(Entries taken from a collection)
+-------+

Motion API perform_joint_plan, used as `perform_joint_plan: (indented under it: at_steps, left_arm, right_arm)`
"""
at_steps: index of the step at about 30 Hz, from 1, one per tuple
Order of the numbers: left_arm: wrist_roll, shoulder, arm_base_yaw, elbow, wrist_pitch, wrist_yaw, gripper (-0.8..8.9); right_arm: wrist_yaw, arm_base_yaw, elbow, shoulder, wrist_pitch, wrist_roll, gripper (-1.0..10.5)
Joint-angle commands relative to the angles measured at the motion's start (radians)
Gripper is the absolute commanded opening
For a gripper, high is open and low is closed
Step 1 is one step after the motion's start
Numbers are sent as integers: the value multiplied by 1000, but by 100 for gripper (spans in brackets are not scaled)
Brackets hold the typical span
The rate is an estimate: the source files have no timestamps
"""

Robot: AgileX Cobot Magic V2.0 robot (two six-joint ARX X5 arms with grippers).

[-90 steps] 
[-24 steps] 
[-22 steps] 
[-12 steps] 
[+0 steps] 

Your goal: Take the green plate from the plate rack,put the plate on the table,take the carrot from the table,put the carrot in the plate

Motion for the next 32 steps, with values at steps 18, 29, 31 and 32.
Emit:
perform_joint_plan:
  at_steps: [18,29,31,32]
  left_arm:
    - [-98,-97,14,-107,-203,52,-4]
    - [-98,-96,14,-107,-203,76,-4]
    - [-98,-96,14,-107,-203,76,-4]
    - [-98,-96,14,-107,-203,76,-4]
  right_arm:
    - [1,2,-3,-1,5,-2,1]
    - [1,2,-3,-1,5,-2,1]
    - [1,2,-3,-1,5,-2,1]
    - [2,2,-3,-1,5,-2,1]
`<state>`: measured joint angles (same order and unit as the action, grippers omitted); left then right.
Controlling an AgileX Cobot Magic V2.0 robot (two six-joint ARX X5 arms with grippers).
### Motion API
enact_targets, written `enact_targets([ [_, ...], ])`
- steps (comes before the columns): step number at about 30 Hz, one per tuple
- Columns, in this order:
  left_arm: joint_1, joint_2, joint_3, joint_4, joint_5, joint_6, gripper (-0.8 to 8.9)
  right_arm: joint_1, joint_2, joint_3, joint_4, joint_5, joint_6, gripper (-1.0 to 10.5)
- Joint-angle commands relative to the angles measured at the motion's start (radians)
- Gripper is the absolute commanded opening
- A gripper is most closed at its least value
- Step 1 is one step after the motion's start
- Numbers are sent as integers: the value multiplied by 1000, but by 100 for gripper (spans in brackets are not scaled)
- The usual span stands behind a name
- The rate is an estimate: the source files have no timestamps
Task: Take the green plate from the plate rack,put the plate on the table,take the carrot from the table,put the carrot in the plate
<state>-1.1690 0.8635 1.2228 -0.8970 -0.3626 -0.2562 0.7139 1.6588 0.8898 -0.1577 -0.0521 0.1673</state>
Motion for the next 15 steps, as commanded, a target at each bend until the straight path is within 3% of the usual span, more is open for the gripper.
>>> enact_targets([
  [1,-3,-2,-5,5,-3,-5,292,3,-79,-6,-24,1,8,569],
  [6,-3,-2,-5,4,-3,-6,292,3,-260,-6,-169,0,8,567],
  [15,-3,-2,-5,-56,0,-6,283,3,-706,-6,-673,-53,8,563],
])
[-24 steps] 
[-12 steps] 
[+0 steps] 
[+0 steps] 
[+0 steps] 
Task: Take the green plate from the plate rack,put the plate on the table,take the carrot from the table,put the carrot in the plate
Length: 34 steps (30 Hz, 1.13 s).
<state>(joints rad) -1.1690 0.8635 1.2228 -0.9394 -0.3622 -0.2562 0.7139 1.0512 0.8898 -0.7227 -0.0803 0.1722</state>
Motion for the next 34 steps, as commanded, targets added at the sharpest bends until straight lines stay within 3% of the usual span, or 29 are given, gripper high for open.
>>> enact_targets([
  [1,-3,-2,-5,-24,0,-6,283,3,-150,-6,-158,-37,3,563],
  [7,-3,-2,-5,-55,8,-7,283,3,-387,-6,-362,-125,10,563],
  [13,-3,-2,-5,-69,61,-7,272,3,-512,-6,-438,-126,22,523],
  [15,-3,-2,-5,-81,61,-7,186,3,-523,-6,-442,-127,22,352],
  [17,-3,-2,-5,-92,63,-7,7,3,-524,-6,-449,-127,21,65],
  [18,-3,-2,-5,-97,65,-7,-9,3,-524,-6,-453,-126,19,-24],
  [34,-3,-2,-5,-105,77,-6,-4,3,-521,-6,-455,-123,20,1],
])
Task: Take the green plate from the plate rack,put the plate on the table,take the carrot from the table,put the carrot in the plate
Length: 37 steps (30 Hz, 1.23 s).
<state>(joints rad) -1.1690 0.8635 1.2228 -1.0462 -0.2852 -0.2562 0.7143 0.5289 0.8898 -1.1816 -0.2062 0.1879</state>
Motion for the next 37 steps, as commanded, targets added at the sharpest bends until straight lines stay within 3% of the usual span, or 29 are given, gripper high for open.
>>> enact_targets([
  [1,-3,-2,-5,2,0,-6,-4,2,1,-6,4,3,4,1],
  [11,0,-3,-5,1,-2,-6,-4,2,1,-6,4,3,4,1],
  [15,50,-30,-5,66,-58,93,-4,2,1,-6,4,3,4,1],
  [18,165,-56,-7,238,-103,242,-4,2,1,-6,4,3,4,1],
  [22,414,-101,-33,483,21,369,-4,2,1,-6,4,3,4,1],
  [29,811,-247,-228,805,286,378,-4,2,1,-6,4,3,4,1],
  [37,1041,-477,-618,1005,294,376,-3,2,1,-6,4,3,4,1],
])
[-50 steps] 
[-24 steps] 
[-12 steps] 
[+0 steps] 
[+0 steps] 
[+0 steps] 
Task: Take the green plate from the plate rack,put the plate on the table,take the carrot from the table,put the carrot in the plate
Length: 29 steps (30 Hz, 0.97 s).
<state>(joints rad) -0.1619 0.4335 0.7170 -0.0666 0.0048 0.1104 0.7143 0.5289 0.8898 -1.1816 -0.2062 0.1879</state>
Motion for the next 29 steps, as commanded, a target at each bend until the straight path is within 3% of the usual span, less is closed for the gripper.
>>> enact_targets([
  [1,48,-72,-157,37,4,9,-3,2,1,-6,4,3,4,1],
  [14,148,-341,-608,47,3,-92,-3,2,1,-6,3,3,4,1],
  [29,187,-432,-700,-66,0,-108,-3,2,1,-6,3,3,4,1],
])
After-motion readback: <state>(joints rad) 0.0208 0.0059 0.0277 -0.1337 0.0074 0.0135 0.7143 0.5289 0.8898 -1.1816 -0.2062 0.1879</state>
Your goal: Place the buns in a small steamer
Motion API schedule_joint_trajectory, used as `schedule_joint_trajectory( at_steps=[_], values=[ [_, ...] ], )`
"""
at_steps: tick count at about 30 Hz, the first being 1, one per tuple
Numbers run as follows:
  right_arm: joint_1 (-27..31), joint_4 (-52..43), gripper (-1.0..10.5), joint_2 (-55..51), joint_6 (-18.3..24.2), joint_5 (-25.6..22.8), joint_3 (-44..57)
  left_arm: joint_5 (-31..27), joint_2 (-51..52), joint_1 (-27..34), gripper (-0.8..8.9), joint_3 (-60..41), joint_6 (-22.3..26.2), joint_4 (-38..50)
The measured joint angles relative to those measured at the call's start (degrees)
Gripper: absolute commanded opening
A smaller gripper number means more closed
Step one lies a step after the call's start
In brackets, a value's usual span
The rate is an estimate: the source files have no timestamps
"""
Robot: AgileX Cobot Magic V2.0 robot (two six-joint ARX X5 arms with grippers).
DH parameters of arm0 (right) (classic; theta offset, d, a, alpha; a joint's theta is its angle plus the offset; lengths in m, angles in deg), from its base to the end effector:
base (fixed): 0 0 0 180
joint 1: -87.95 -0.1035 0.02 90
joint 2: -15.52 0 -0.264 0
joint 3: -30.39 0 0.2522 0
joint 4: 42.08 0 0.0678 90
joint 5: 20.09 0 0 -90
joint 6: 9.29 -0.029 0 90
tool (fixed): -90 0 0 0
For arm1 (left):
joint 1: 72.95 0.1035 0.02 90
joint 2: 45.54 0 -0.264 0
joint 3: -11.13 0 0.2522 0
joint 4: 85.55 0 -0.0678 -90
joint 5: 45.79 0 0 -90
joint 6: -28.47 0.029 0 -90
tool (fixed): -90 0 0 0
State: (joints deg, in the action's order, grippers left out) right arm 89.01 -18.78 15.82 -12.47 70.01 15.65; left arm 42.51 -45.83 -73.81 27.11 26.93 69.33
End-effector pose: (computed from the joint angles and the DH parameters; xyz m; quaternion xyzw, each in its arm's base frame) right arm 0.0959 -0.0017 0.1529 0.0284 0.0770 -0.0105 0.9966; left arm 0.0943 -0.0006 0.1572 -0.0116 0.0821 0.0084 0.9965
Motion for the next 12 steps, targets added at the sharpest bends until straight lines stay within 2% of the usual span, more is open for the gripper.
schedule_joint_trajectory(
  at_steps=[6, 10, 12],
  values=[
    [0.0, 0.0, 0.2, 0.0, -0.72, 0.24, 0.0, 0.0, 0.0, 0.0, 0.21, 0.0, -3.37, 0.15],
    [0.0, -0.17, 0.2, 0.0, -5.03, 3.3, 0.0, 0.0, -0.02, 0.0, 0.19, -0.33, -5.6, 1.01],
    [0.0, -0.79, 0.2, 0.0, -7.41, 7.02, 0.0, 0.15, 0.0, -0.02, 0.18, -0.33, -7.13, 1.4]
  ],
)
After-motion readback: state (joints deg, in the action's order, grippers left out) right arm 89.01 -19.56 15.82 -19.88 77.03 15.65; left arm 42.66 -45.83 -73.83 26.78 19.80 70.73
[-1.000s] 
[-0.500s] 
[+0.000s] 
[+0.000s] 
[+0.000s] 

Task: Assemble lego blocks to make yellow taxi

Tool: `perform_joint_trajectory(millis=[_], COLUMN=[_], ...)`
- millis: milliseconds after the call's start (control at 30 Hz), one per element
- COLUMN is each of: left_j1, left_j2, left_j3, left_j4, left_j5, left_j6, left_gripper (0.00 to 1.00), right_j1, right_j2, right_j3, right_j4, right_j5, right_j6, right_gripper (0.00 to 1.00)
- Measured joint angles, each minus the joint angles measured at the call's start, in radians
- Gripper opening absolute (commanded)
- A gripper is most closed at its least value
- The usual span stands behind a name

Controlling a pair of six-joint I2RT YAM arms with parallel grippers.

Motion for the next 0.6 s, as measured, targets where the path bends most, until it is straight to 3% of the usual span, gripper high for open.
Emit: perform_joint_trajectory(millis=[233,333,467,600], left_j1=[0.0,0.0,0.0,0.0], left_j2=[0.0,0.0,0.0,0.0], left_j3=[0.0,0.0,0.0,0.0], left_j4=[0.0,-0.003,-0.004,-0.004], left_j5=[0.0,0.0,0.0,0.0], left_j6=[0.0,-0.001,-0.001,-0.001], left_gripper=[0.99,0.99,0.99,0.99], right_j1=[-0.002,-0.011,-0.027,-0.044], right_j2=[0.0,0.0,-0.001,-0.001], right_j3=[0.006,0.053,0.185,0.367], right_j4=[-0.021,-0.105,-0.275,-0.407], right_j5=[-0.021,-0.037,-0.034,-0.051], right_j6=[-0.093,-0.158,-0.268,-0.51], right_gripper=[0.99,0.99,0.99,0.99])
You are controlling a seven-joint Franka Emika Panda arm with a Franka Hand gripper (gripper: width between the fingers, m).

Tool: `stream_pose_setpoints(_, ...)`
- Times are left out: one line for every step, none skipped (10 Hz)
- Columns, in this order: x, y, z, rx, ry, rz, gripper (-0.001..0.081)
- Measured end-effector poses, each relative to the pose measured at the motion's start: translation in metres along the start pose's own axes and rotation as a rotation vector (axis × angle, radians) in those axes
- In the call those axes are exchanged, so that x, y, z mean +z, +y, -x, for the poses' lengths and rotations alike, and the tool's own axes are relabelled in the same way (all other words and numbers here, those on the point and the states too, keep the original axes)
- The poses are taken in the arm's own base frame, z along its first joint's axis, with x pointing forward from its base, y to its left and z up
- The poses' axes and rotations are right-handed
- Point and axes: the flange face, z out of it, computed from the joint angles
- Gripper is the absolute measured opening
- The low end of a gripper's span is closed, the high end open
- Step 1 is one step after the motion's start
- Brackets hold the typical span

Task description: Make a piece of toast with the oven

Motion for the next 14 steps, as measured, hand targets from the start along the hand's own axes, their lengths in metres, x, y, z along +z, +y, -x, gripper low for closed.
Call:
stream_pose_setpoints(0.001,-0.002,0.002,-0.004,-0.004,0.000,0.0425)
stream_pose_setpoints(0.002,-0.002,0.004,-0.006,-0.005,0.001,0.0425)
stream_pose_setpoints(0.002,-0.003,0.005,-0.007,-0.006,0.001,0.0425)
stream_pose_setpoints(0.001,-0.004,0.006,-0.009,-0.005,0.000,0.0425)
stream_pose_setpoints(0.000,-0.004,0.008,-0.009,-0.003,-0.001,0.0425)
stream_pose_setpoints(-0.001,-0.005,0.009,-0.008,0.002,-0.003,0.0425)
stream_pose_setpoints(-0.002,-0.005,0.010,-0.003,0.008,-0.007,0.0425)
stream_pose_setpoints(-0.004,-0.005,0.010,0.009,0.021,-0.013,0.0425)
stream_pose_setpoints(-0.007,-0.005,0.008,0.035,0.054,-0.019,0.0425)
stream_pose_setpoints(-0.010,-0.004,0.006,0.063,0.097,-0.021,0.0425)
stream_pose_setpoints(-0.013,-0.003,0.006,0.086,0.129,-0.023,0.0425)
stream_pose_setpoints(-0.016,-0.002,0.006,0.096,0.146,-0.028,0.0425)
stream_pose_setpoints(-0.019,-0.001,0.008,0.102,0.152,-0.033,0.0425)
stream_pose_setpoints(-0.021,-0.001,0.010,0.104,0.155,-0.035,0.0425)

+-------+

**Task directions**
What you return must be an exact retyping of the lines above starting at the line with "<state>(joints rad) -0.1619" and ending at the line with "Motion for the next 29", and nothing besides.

**Result**
<state>(joints rad) -0.1619 0.4335 0.7170 -0.0666 0.0048 0.1104 0.7143 0.5289 0.8898 -1.1816 -0.2062 0.1879</state>
Motion for the next 29 steps, as commanded, a target at each bend until the straight path is within 3% of the usual span, less is closed for the gripper.

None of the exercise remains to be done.